Relationships
From Loving to Beloved: The Shift That Changes Everything
A powerful shift in perspective can transform any relationship. This article explores why real connection grows when your partner feels genuinely cherished, and how small changes can deepen love in lasting ways.
- Rabbi Daniel Pinchasov
- |Updated
(Photo: shutterstock)In the blessing of engagement, the leaders of the Great Assembly established the phrase: "May the beloved friends rejoice together." For a couple to truly love one another, they must engage in mutual love, which creates a reality where both are cherished. So why did they not phrase it as "the loving friends"? Shouldn’t the emphasis be placed on the actions that create love, rather than only on the result?
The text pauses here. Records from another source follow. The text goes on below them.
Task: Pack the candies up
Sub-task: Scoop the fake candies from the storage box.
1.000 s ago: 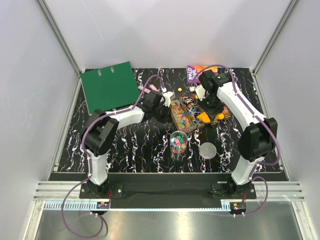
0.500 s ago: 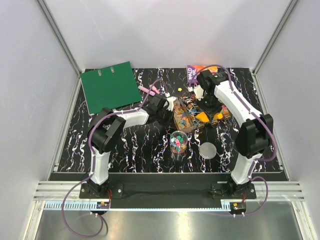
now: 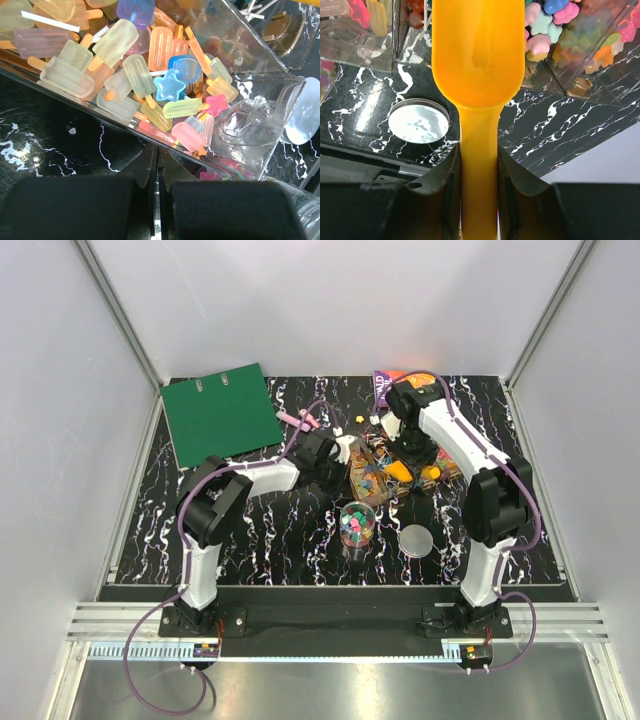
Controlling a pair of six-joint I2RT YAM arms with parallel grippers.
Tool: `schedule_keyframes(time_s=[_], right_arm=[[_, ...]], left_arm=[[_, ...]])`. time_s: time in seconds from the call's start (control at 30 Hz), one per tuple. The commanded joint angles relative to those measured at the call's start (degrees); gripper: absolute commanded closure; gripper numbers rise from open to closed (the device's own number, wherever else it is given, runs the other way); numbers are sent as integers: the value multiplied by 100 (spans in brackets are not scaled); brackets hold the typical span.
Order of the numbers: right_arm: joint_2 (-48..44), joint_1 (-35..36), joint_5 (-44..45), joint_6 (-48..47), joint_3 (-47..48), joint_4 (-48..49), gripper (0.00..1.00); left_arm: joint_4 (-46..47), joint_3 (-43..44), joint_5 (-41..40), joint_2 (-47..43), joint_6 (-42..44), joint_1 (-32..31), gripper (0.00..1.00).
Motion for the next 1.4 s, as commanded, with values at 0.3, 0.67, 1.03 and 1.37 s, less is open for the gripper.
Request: schedule_keyframes(time_s=[0.3,0.67,1.03,1.37], right_arm=[[235,182,249,36,85,-1777,100],[-20,77,64,63,-223,-1786,100],[-257,-451,-129,98,-574,-1795,100],[23,-451,-287,45,-321,-1830,100]], left_arm=[[715,397,434,-81,-288,-188,100],[856,811,478,60,-482,-425,100],[557,136,171,-739,-61,-258,100],[311,-375,241,-1205,19,172,100]])
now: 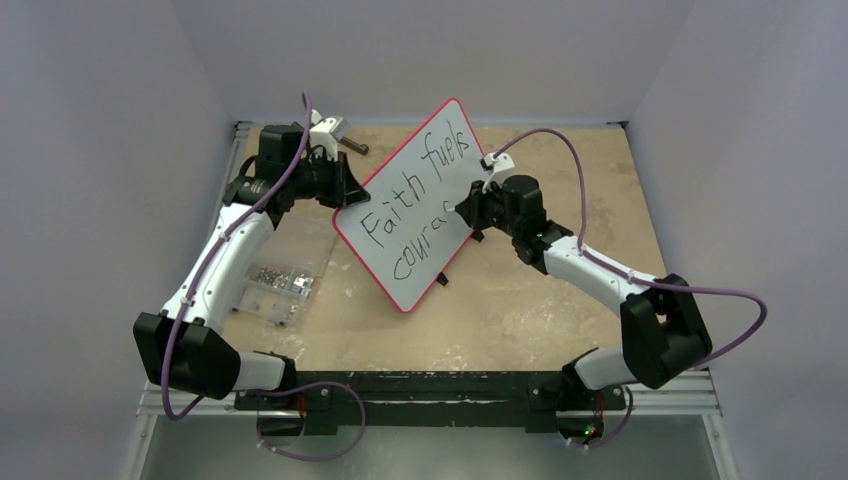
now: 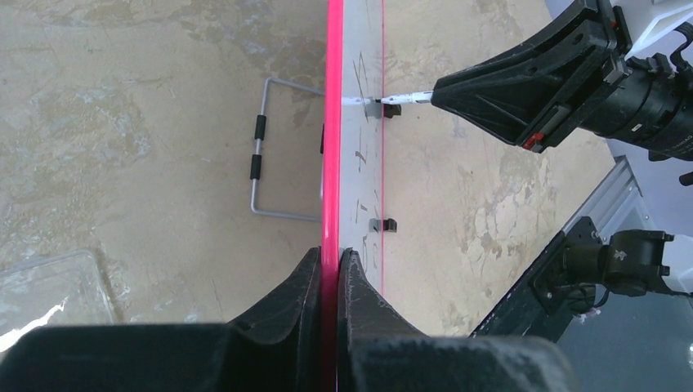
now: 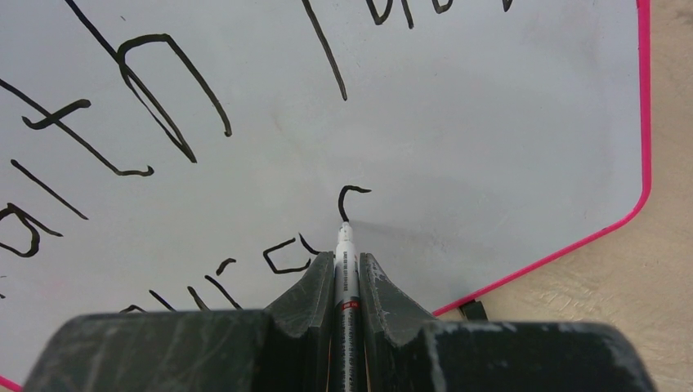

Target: Write a sentence on the whiteboard

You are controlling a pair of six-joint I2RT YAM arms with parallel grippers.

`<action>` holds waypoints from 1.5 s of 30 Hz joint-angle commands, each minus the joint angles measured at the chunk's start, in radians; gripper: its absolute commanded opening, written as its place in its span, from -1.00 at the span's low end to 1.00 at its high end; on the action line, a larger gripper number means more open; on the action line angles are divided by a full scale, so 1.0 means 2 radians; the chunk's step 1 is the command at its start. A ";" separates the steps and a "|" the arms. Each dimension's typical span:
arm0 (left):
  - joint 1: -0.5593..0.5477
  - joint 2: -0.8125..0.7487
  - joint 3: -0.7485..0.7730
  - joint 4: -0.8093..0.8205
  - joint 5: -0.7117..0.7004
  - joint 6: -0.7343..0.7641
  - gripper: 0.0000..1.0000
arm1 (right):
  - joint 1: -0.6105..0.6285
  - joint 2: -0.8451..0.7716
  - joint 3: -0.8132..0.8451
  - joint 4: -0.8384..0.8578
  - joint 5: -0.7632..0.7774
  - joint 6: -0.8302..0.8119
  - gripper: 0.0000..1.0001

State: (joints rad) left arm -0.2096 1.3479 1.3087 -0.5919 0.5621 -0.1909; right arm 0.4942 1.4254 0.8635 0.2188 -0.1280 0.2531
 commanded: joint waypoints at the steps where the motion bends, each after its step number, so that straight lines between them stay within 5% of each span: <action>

Rabbi Chaim of Volozhin writes in Ruach Chaim on Avot 5:1 that even if a couple loves one another, they have still not reached the peak of love or the depth of joy that love can bring. The essence of the bond, the highest form of closeness, is revealed specifically when a person experiences themselves as beloved. The inner work of a relationship is therefore not only to love, but to become someone who is loved. When both partners strive for this, they meet on a higher plane of connection where joy and intimacy flourish.
Love Is Not Only Felt, It Is Evoked
The bond of marriage is not expressed solely through personal emotion, but through the influence each partner has on the other. When through your actions, your tone, and your sensitivity you make your spouse feel cherished, you do not merely love them, you become beloved in their eyes. At that moment, the connection becomes alive and deeply authentic.
Love should not be assumed to emerge naturally on its own. It must be kindled and nurtured, as the verse teaches: "Do not awaken or arouse love until it desires." Love requires cultivation.
When love does not flow outward and does not reach the heart of the other, it reflects a weakness in its essence. It is not enough to feel love privately. Love must be expressed in ways that touch the other person. Surprise your spouse with care they did not anticipate. Show concern in areas they did not expect you to notice. When someone feels that their needs are genuinely held by their partner, especially beyond expectation, they begin to feel truly beloved. And when a person feels beloved, they naturally begin to give back, often in ways they had never considered before.
Becoming Beloved Is the Work of Marriage
Anyone entering marriage, and certainly those already within it, must understand that the core work is not only to love, but to become lovable, to become beloved. Love that flows only in one direction cannot sustain a relationship. The task is to awaken love in the other as well.
This requires identifying your partner’s inner world, their sensitivities, their hopes, and their emotional language. Strive to meet those needs not as an obligation, but as part of your own desire. Offer both quantity and quality of care. When this happens, love does not diminish over time. It deepens.
The sages teach that couples who fail to reach a state of belovedness are called "divorced" not necessarily because they have separated physically, but because the word divorced reflects separation from love itself. Just as the highest level of love is the ability to awaken the heart of the other, the lowest level is emotional distance and detachment.
Rabbi Daniel Pinchasov is a lecturer, marriage consultant, and psychotherapist.